Cystitis can even result in an emergency blocked bladder so again, a trip to the vet is in order.
20. Tail flicking
You might notice your cats tail flicking when they are about to pounce. This is different in that the tail flicking will take place with your cat otherwise still and not engaged in any play or hunting-like behavior.
So the last 5 signs of pain in cats are rare in mild, low levels of pain but become more common as pain levels increase:
21. Change in form of feeding behavior
You really need to know your cats eating habits for this one. Are they only eating at night when they used to eat throughout the day for example? A change like this is not exclusive for pain (senility for example may be another cause) but asking if your cat is in pain is definitely something to rule out.
22. Avoiding bright areas
In severe pain, especially when more chronic in nature, our bodies can become hypersensitive to any stimulation. Even light. This might make your cat seek darker areas. It is important to note though that many eye conditions can also cause similar behaviours.
Some cats will growl normally when they are not happy. If this is the case then growling is not a reliable symptom of pain. If though your cat never growls and stars doing it, pain is highly likely to be the underlying cause.

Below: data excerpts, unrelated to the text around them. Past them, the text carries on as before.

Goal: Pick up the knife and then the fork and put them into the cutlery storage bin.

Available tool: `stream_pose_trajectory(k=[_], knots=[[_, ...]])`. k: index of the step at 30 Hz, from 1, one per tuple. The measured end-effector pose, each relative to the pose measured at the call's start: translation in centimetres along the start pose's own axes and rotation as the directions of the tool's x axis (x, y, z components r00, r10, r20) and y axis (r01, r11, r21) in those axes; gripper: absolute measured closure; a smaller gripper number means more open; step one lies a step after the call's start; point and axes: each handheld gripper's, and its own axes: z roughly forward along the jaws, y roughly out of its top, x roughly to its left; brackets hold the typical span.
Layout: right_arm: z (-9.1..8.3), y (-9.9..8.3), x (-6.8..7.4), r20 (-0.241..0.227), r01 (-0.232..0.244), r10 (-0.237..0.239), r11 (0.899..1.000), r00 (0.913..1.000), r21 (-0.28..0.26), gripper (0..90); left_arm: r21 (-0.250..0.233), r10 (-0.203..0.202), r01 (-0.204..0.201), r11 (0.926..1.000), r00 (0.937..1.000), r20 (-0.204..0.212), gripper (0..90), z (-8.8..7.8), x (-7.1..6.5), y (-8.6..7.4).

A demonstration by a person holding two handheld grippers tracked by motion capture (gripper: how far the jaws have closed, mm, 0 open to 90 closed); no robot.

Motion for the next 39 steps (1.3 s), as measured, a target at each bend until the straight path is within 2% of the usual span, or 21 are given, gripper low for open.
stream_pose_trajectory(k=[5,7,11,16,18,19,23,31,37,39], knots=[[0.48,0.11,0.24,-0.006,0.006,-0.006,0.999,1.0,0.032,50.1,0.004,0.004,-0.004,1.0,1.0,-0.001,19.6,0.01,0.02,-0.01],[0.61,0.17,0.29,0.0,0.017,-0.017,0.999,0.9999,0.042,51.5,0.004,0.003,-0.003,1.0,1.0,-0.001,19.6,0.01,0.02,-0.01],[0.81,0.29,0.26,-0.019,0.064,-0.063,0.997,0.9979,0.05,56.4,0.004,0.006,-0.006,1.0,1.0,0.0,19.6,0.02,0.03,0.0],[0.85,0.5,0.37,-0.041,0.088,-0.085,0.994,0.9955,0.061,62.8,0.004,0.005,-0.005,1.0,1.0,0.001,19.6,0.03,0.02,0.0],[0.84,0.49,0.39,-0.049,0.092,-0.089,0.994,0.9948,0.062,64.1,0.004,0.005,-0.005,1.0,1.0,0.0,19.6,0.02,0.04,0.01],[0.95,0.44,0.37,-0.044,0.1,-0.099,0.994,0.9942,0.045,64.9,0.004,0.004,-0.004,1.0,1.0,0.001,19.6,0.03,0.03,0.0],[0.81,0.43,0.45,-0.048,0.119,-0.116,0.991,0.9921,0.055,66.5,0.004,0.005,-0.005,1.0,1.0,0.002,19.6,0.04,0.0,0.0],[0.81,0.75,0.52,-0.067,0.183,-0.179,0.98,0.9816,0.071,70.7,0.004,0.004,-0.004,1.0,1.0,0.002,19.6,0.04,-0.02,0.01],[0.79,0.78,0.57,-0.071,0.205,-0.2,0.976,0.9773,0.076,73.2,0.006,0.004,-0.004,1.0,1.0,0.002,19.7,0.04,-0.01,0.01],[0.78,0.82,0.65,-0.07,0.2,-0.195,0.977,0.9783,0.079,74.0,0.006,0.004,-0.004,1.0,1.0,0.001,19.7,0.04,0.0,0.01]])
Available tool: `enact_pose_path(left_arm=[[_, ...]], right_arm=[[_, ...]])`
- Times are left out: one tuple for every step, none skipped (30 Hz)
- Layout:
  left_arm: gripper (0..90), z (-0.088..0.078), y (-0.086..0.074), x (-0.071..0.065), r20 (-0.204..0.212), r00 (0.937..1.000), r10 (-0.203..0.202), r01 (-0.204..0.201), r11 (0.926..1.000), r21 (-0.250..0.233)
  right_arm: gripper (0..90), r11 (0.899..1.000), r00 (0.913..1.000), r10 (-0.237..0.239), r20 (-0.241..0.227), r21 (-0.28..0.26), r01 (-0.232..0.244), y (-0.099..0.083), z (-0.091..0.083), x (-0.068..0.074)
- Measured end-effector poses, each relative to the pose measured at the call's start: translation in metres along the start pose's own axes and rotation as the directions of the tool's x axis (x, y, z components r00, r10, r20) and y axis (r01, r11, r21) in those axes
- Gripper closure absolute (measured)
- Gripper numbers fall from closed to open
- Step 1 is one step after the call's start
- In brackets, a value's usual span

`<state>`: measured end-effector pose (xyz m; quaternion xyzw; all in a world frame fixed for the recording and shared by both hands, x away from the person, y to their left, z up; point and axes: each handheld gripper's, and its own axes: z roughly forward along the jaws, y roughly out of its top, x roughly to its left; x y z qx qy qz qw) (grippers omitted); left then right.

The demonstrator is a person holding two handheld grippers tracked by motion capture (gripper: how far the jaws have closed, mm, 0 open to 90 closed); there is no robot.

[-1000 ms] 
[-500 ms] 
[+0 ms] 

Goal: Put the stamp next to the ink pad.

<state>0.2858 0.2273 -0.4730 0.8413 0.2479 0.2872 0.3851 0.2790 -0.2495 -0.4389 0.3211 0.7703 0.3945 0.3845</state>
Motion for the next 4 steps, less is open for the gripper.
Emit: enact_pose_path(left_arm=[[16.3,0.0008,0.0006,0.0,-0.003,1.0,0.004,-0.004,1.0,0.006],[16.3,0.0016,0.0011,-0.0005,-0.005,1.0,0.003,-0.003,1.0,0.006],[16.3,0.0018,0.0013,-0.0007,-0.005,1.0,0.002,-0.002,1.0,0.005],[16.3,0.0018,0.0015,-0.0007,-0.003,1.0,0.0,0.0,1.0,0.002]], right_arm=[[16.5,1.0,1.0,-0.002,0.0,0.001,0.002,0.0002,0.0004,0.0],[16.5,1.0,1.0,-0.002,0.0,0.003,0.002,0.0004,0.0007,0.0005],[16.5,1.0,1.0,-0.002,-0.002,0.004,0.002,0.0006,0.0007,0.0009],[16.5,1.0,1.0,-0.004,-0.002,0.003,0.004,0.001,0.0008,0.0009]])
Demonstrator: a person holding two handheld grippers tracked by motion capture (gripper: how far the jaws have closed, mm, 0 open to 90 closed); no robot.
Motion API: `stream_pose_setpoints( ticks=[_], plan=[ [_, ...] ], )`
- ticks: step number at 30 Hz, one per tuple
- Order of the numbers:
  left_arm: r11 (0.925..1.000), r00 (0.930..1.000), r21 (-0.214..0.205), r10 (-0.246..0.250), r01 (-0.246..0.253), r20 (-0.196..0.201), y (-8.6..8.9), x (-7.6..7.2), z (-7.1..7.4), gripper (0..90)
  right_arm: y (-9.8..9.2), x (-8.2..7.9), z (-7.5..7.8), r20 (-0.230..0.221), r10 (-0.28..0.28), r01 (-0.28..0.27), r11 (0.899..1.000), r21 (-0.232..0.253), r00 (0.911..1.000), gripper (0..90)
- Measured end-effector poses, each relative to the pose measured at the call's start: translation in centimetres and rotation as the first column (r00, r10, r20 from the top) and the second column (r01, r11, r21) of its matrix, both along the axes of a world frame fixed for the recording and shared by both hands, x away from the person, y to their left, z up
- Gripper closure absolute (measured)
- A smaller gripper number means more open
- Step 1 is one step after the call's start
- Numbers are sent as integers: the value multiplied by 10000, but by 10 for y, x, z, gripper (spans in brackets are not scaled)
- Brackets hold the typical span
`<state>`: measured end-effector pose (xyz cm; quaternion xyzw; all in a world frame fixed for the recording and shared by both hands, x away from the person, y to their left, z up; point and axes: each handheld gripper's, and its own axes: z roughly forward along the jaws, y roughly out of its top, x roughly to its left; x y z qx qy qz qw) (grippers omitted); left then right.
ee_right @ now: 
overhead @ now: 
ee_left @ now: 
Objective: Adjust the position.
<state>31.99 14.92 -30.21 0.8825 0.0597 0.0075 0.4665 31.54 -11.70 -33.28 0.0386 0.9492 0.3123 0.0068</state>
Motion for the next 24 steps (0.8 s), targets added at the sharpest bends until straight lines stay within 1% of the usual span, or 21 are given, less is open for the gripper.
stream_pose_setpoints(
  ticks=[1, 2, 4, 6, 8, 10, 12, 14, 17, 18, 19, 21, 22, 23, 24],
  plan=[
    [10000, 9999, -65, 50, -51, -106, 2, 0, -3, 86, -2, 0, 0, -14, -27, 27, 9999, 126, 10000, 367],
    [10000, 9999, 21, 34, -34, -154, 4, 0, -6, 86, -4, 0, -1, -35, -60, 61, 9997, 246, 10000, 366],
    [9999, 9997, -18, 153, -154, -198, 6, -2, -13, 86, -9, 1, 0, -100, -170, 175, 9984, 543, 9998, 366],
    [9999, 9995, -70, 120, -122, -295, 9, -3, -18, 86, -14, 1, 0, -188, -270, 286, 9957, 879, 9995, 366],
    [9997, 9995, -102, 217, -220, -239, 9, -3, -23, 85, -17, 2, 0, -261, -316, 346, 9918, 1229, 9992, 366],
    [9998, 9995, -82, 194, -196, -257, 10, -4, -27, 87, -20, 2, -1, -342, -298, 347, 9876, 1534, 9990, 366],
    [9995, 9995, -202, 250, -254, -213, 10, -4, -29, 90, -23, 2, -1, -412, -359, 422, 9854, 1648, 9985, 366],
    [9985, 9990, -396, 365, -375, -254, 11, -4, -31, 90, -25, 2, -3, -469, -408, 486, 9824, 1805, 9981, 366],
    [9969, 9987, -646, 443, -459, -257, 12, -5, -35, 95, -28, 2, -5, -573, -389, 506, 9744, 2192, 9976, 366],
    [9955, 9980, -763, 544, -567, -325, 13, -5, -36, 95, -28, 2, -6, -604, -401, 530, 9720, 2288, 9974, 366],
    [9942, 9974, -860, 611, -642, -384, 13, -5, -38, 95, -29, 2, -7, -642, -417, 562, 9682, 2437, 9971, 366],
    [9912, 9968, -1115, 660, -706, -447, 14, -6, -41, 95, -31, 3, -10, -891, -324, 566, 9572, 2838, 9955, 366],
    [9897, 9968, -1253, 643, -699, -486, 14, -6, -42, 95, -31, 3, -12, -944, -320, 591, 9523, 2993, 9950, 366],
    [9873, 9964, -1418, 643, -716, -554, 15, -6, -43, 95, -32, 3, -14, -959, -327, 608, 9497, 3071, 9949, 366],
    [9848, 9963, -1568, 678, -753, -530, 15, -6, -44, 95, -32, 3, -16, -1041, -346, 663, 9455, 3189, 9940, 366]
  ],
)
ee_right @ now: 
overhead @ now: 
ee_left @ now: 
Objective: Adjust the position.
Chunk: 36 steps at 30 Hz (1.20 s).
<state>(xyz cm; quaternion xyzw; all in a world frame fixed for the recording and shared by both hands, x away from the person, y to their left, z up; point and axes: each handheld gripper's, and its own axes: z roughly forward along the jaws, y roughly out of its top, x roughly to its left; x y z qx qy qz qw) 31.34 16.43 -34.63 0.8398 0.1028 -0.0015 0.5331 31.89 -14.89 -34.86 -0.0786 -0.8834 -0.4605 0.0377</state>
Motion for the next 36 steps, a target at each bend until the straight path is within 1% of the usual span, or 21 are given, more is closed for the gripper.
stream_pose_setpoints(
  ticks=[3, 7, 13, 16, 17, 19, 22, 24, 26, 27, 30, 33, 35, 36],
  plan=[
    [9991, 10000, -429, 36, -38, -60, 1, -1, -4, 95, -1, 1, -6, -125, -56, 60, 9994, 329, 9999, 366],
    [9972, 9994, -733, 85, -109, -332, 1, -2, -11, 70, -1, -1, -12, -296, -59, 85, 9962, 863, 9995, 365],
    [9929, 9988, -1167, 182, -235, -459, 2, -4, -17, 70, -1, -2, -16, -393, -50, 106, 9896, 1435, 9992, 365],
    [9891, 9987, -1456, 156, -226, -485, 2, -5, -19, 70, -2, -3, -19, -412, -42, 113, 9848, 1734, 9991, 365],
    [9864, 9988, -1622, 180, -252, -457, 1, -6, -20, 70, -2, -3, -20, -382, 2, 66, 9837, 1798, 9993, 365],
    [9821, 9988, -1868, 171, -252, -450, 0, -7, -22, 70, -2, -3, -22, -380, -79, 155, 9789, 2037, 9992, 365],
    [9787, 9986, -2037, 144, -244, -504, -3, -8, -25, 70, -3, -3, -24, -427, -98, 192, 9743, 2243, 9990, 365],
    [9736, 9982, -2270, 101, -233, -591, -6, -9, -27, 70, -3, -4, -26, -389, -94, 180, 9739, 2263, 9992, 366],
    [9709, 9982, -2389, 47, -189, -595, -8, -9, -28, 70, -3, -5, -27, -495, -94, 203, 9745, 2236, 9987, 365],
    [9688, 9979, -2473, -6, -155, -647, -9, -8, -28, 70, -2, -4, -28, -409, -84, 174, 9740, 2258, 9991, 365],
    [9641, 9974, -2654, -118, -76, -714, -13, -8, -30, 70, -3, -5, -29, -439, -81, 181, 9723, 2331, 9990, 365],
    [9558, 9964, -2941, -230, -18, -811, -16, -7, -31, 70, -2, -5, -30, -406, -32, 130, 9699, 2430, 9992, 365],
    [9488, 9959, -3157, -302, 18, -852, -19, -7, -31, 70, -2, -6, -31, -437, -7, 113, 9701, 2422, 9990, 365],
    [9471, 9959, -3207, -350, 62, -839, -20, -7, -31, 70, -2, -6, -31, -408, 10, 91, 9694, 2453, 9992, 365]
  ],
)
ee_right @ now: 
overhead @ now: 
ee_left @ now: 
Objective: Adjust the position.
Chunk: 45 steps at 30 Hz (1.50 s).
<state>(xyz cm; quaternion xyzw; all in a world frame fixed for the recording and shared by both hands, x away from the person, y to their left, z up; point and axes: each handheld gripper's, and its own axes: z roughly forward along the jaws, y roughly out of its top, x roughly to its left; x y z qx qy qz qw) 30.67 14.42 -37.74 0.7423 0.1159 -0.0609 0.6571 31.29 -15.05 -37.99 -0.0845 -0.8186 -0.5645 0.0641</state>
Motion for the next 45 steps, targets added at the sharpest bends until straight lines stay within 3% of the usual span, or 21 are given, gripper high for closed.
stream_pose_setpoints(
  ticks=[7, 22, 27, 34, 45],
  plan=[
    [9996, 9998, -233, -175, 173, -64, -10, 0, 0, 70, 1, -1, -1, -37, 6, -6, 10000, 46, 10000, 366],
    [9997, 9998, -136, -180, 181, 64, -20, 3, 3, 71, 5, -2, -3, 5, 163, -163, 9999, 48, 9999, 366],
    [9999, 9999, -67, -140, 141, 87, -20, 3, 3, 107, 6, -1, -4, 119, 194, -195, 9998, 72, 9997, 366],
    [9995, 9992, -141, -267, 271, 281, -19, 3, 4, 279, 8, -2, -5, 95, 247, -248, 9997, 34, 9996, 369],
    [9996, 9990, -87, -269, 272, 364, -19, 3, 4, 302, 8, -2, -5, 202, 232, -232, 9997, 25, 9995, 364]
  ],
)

This one is not very reliable but is still definitely worth including in the list of the signs of pain in cats.
25. Eyes closed
Finally, a cat keeping their eyes closed might be in severe pain and is not just a result of eye pain like blepharospasm.
So as promised, there are other signs of pain in cats although these are less reliably due to pain or less frequently seen. These include:
Tooth grinding, ears down + flat, panting, trembling, house soiling, house soiling, sleeping more or less, trying to bite/scratch someone, crying/meowing
So if you notice any of these signs of pain in cats it is really important to get to the bottom of whatever condition they are suffering from. You’ll know by now that I’m a strong believer in the fact that there is no reason any cat should have to suffer from unrecognized or untreated pain, no matter what the cause.
There is so much we can do to investigate disease and then go about treating it. In the case of pain this might be giving one of a number of different pain killers. It might be making changes to their routine and the environment they live in. It might mean changing their diet or starting a painful cat on supplements.
Keep your eye out for these signs of pain and take action if you see any. You owe it to your cat.